Bacağım düzelmeye yakın motorun altında kalan parmağımı da kırınca acıdan gece ayağımı kesiyorlar diye gene ağlamıştım

fenerbahçe alması gereken maçı alınca hagi golü atamayınca ve ibneler şampiyon olunca maçkadan arnavutköye yürümüş üzüntümden dolmabahçede atatürk'ün yatağında ölmek istemiştim.

orta 2'de sınıfta kaldığımı öğrenince karaköyden kadıköye vapurun en arkasında köpüklere bakakalmış aynı vapurla tekrar geri dönmüştüm farketmeden karaköye

hayatımın en üzgün günlerinde balkonda arnavutköye bakıp ağlamaktan gözlerimde yaş kalmadığını zannetmiş aynaya koşup kontrol etmiştim

2 ay evvel sırtıma koltuktan fırlayan bir boru saplandığını zannedip boyun fıtığı korkusuyla Mr çektirmiş 2 gün kasılmış 3. gün normale dönmüştüm.

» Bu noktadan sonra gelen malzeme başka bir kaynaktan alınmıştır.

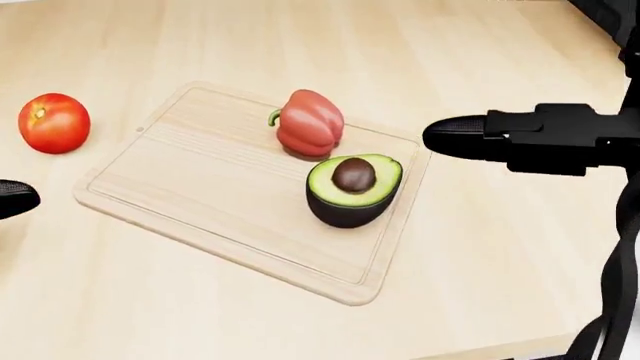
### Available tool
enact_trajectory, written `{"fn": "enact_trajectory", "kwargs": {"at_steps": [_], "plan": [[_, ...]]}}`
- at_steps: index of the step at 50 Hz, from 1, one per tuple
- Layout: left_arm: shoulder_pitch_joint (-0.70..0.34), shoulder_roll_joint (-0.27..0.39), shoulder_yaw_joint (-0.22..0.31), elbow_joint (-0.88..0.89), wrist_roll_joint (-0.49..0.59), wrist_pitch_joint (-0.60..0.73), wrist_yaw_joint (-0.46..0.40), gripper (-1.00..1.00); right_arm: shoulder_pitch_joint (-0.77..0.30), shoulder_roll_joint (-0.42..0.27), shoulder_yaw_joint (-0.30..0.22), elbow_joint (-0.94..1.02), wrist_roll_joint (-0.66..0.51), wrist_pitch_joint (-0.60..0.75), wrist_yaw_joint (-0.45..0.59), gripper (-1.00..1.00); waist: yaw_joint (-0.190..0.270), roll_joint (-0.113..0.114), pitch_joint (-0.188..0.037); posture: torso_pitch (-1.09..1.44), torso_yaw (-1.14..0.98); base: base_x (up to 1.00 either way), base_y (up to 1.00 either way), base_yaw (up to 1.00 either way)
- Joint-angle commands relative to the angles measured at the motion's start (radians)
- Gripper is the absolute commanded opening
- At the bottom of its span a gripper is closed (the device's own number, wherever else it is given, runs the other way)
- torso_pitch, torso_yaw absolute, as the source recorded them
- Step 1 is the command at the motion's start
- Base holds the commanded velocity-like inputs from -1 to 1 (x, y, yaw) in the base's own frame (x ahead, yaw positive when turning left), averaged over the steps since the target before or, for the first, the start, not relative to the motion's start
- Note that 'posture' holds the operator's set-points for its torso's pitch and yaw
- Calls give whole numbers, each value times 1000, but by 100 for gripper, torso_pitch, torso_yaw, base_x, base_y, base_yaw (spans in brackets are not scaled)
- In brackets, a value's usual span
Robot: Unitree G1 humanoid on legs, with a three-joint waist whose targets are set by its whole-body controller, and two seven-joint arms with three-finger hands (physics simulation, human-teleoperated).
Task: Place the avocado, onion, tomato and bell pepper on the cutting board.
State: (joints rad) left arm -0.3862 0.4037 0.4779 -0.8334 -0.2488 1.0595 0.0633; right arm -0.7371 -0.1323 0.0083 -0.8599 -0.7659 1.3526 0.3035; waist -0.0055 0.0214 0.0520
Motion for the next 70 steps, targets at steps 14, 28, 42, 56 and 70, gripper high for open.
{"fn": "enact_trajectory", "kwargs": {"at_steps": [14, 28, 42, 56, 70], "plan": [[92, -37, -5, 34, 84, -177, -29, 100, -3, -12, 3, -24, 43, -32, -41, 100, 3, 4, -27, 0, 0, 0, 0, 0], [161, -85, -5, 88, 193, -263, -87, 100, 29, -7, -2, -33, 82, -45, -83, 100, 5, 2, -30, 0, 0, 0, 0, 0], [211, -114, 8, 153, 287, -347, -126, 100, 55, -8, -8, -37, 111, -58, -111, 100, 6, -1, -33, 0, 0, 0, 0, 0], [233, -122, 25, 185, 302, -361, -138, 100, 58, -16, -14, -32, 135, -62, -128, 100, 6, -1, -34, 0, 0, 0, 0, 0], [261, -137, 24, 203, 313, -375, -141, 91, 85, -8, -17, -41, 154, -75, -147, 100, 7, -3, -36, 0, 0, 0, 0, 0]]}}
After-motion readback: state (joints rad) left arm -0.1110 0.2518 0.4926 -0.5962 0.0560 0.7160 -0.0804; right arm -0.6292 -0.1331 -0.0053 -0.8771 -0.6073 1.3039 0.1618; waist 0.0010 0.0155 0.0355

Ayaklarımı meis'e doğru yerden kesip 1ooo metre yukarida rüzgarı dinleyip içim çekilirken sanki sonsuza kadar öyle huzurlu olacağımı sanmıştım.

sonra yere inmiştim ...........sonra içki içmiştim sonra sevişmiş sonra gol olunca delirmiş sonra liseyi bitirmiş sonra avrasyaya girmiş sonra her sabah sonralara kalkmıştım, kalkıyorum.